Poetry: The Connecticut Wits
Poetry: The Connecticut Wits
Background. At the forefront of the effort to develop a national literature was the group of poets known as the Connecticut (or Hartford) Wits, who formed the first major American literary circle. This group consisted of well-known poets such as John Trumbull, Timothy Dwight, and David Humphreys, and lesser poets, including Lemuel Hopkins, Theodore Dwight, and Richard Alsop. Almost all came from elite Connecticut families and were closely associated with Yale University. Their shared educational and social background profoundly influenced their poetry, which reveals the tensions between the Enlightenment, Protestant, and republican traditions in New England culture as a whole.

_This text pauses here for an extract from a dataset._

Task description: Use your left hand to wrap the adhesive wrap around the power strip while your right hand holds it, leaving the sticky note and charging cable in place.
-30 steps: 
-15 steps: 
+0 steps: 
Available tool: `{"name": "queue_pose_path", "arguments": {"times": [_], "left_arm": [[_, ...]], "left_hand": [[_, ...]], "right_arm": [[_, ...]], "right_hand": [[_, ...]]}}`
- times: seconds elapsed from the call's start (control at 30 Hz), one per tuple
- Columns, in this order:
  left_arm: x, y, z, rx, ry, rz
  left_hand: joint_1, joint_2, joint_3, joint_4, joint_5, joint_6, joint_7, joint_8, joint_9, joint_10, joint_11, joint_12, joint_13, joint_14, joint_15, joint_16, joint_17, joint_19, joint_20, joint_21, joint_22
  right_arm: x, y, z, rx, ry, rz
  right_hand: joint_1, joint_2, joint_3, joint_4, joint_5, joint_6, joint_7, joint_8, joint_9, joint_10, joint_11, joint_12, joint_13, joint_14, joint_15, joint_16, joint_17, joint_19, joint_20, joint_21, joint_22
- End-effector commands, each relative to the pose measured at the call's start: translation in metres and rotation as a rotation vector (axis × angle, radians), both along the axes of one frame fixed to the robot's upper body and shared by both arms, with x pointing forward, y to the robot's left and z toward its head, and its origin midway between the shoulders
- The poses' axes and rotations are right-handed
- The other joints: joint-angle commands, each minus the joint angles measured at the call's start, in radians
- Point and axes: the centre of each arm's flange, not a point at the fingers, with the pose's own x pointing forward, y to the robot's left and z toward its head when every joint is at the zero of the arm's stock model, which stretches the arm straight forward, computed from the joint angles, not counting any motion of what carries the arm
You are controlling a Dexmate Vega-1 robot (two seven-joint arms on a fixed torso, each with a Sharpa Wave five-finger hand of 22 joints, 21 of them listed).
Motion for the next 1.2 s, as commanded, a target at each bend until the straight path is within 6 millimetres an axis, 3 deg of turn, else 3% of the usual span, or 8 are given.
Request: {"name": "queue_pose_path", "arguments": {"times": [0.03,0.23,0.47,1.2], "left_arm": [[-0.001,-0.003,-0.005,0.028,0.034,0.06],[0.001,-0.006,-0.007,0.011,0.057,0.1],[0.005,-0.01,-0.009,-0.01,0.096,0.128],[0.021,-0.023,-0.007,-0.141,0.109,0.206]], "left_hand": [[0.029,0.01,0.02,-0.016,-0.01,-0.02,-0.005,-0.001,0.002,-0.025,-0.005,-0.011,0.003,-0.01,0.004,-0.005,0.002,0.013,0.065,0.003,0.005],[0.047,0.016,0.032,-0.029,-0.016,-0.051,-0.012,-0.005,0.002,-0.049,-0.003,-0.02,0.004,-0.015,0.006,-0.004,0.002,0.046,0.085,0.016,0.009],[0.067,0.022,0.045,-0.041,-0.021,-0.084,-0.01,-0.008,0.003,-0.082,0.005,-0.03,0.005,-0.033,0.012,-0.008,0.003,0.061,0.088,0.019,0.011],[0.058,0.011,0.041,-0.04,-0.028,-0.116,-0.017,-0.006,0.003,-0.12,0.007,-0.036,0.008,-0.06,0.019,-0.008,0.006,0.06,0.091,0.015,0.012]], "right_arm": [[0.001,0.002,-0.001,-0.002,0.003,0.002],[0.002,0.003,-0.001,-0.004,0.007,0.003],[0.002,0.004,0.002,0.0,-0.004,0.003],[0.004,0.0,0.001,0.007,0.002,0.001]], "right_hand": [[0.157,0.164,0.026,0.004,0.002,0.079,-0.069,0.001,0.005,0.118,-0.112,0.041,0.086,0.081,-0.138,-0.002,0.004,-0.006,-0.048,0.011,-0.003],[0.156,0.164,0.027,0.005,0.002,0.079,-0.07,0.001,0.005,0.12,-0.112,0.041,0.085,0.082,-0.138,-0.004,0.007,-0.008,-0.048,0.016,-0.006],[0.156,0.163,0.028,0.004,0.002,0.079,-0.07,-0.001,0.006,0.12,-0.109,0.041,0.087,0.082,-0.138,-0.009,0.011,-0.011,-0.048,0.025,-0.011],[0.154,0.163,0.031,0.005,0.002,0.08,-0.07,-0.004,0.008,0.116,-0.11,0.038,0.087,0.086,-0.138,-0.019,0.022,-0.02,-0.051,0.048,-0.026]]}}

The Progress of Dulness. As products of the Enlightenment, the Wits embraced the neoclassical ideals of balance and order, repudiating religious extremism as inimical to their ideal of enlightened moderation. Yet their Calvinist origins made them equally hostile to attacks on organized religion. In his satirical poem The Progress of Dulness (1772, 1773) Trumbull combined Enlightenment rationalism with Protestant religiosity. While the first part of this poem satirizes ignorant ministers educated at Yale, Trumbull also affirms his respect for religion and severely mocks deism and irreligion in the second part of the poem.

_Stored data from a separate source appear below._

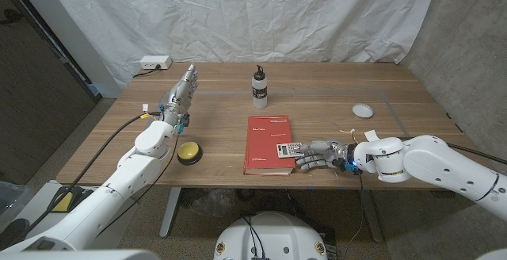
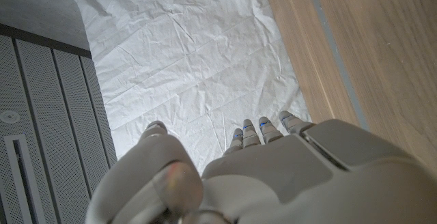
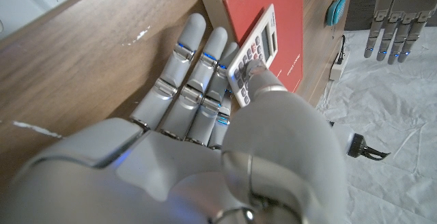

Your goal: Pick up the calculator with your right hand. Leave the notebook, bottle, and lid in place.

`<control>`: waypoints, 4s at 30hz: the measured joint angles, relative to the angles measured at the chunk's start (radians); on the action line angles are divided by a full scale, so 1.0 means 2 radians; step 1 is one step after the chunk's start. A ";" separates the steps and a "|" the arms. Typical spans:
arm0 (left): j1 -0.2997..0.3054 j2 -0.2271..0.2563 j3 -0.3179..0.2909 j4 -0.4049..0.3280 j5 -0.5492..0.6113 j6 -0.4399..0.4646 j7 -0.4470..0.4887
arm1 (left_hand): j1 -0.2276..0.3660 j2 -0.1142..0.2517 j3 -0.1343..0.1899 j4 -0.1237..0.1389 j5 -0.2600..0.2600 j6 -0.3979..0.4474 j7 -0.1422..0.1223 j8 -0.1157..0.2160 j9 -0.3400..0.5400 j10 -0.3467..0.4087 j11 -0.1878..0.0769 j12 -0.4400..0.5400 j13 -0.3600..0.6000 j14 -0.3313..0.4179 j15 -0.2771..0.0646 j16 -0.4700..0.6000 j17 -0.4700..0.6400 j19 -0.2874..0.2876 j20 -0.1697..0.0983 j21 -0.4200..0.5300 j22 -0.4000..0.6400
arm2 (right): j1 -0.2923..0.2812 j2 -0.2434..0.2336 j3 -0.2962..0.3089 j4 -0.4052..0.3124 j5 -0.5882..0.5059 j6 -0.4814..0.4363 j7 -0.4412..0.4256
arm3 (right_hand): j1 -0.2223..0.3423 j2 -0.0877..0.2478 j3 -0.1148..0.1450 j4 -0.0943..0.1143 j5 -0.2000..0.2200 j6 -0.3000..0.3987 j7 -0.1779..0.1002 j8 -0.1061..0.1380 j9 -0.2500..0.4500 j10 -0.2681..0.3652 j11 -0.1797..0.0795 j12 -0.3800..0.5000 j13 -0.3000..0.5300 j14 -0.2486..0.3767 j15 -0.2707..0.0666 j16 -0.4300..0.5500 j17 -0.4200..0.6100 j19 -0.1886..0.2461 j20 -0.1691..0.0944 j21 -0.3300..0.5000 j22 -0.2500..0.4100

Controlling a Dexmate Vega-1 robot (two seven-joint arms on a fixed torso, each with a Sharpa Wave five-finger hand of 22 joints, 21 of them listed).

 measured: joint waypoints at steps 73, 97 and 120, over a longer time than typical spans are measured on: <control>0.032 0.017 -0.012 -0.070 0.018 0.027 0.039 | 0.002 0.002 -0.007 0.000 -0.004 0.000 0.000 0.000 0.000 0.000 0.000 0.000 0.000 0.000 0.000 0.000 0.000 0.000 0.000 0.000 0.000 | -0.079 -0.033 0.052 -0.017 -0.016 0.096 0.011 | 0.046 0.003 0.007 -0.004 -0.012 0.048 -0.018 0.020 0.023 0.029 -0.004 0.009 0.014 0.029 -0.015 0.018 0.023 0.004 -0.002 0.045 0.012; 0.044 0.028 -0.020 -0.093 0.020 0.040 0.045 | 0.002 0.002 -0.010 0.001 -0.004 0.000 0.000 0.000 0.000 0.000 0.000 0.000 0.000 0.000 0.000 0.000 0.000 0.000 0.000 0.000 0.000 | -0.090 -0.038 0.071 -0.036 -0.047 0.128 0.018 | 0.047 0.002 0.007 -0.004 -0.016 0.048 -0.018 0.020 0.028 0.029 -0.004 0.008 0.019 0.031 -0.015 0.018 0.025 0.000 -0.002 0.053 0.014; 0.052 0.037 -0.030 -0.103 0.018 0.047 0.046 | 0.005 0.005 -0.013 0.001 -0.004 0.000 0.000 0.000 0.000 0.000 0.000 0.000 0.000 0.000 0.000 0.000 0.000 0.000 0.000 -0.001 0.000 | -0.083 -0.033 0.088 -0.059 -0.072 0.138 0.018 | 0.047 0.002 0.005 -0.003 -0.015 0.048 -0.018 0.021 0.032 0.029 -0.004 0.005 0.021 0.034 -0.016 0.018 0.030 -0.004 0.002 0.065 0.014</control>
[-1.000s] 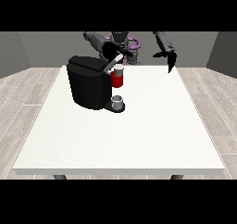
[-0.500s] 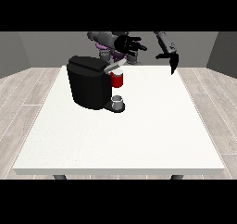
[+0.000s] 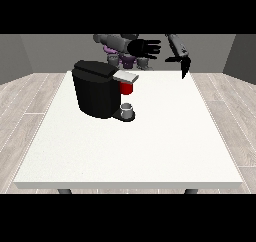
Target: Insert the coffee pod into the coffee machine and close the lid
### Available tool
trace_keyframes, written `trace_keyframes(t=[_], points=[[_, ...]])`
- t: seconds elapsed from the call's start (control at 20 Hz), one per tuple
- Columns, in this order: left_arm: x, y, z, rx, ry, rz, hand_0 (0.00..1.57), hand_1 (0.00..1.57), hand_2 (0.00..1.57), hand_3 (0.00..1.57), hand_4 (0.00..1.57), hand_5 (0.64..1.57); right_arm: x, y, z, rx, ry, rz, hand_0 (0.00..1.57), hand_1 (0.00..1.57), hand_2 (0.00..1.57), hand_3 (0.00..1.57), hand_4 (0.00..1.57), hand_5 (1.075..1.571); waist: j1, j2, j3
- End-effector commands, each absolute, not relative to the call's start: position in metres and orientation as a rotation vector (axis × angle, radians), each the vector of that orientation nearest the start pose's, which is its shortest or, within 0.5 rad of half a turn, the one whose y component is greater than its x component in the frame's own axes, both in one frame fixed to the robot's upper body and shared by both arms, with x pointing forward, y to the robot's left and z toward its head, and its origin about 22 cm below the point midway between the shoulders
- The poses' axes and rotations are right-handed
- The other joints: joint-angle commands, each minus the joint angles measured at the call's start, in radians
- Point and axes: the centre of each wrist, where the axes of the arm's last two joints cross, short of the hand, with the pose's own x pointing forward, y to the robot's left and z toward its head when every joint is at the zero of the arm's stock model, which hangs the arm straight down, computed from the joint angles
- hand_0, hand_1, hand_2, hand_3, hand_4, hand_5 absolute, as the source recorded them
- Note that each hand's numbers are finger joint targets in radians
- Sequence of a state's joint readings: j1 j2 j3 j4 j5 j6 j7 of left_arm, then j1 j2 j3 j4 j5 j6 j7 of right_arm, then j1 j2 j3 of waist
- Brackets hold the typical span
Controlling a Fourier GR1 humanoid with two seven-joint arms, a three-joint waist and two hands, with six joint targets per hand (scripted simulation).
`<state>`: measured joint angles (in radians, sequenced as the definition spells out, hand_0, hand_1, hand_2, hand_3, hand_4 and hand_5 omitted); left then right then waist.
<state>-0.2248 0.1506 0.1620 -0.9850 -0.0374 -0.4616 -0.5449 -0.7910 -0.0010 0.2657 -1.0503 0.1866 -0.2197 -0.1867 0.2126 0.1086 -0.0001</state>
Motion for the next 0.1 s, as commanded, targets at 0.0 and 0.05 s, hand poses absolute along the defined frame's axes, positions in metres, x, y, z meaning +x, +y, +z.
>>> trace_keyframes(t=[0.0, 0.05], points=[[0.26, 0.283, -0.095, -0.325, -1.667, -0.218, 0.0, 0.0, 0.0, 0.0, 0.17, 1.571, 0.344, -0.06, 0.07, 0.165, -2.028, 0.668, 0.0, 0.0, 0.0, 0.0, 0.51, 1.571, -0.015, -0.031, -0.0001], [0.279, 0.287, -0.075, -0.323, -1.71, -0.26, 0.0, 0.0, 0.0, 0.0, 0.17, 1.571, 0.334, -0.067, 0.048, 0.216, -2.016, 0.596, 0.0, 0.0, 0.0, 0.0, 0.46, 1.571, -0.007, 0.008, 0.0005]])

notion of social order based on hierarchy and deference. Initially, they expressed optimism about the nation’s republican future. In his long poem America (1780) Timothy Dwight, borrowing a famous phrase from Philip Freneau and Hugh Henry Brackenridge’s long poem The Rising Glory of America (1771), confidently predicted that America’s “rising glory shall expand its rays, / And lands and times unknown rehearse their endless praise.” He continued to forecast a special role for the United States in his later long poem The Conquest of Canäan (1785).

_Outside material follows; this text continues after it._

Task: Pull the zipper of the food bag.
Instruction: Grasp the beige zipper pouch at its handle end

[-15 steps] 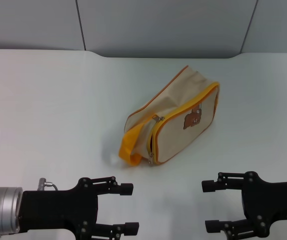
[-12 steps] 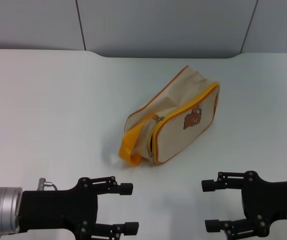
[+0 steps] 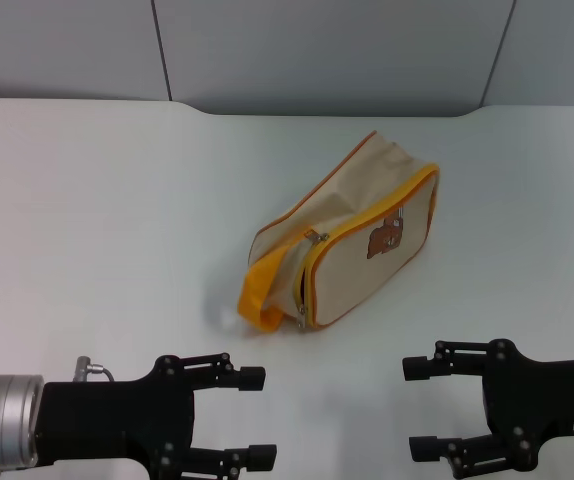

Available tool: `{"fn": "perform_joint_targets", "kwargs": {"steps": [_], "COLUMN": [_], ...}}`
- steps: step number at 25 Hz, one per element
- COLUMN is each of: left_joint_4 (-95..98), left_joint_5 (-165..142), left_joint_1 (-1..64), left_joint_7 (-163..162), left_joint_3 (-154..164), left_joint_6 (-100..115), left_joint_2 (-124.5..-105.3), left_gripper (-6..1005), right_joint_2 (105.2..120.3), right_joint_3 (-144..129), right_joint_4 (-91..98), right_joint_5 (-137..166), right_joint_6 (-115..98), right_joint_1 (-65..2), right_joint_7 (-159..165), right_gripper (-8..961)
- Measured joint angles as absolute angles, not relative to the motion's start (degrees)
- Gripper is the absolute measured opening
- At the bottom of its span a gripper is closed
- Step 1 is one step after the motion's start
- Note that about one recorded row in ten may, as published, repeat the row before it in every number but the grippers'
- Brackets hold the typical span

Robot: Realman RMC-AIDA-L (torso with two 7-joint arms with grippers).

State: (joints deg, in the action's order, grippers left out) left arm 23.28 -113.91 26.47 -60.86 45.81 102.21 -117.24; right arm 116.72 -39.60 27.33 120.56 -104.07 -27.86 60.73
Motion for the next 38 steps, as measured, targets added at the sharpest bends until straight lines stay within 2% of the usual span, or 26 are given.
{"fn": "perform_joint_targets", "kwargs": {"steps": [9,13,17,28,38], "left_joint_4": [23.3,22.6,19.9,1.8,-4.9], "left_joint_5": [-113.4,-113.3,-112.8,-112.6,-112.6], "left_joint_1": [25.7,24.6,24.7,32.3,36.2], "left_joint_7": [-58.8,-54.8,-51.8,-34.6,-28.6], "left_joint_3": [41.9,31.8,27.3,24.4,20.8], "left_joint_6": [101.8,100.1,97.8,85.0,74.4], "left_joint_2": [-117.36,-118.54,-118.70,-119.19,-119.27], "left_gripper": [810,810,810,809,808], "right_joint_2": [116.78,116.64,116.68,116.22,115.86], "right_joint_3": [-38.8,-38.2,-38.0,-36.0,-35.9], "right_joint_4": [27.6,27.5,27.7,27.8,28.0], "right_joint_5": [120.0,119.9,119.9,120.0,120.0], "right_joint_6": [-104.1,-104.1,-104.1,-104.1,-103.9], "right_joint_1": [-27.4,-26.8,-26.3,-24.9,-24.2], "right_joint_7": [60.7,60.7,60.7,60.7,60.7], "right_gripper": [801,801,801,802,801]}}
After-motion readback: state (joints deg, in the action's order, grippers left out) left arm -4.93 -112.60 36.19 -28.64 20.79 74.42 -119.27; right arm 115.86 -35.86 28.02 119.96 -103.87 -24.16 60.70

Fear of Anarchy. Yet Dwight’s fears of anarchy and infidelity ultimately prevailed over his hopes, and he became pessimistic about the nation’s prospects for future improvement. In The Triumph of Infidelity (1788) he attacks what he perceives as forces that endanger social order, while in his pastoral poem Greenfield Hill (1794) he holds out the hope that his native Connecticut can show the nation “How balanc’d powers, in just gradation, prove / The means of order, freedom, peace, and love.”
The Anarchiad. By the late 1780s the Connecticut Wits as a whole shared Dwight’s disillusionment with the egalitarian tendencies of American society, and their writings became strident attacks on the excesses of democracy and the dangers of social unrest. The most sustained and systematic of these diatribes was The Anarchiad. Joel Barlow, Trumbull, Humphreys, Hopkins, and other Connecticut Wits contributed to this satirical mock-epic poem, published in twelve installments in the New Haven Gazette between October 1786 and September 1787. Expressing their fears about the threat of anarchy in the new nation, they were responding specifically to Shays’s Rebellion of 1786, which epitomized for them the dangerous democratic forces that seemed to be employing the mob to destroy the ordered liberty of the republic. The Anarchiad portrays the farmers who took part in the uprising as irrational and subhuman figures, who have fallen into debt through their own laziness and taste for luxury. The Wits described their vision of the potential social disorder such a rebellion might bring in these lines: “Here shall my best and brightest empire rise, / Wild riot reign, and discord greet the skies. / Awake, my chosen sons, in folly brave, / Stab Independence! dance o’er Freedom’s grave!” The Anarchiad was immensely popular and was republished by newspapers in Massachusetts, New York, and other states.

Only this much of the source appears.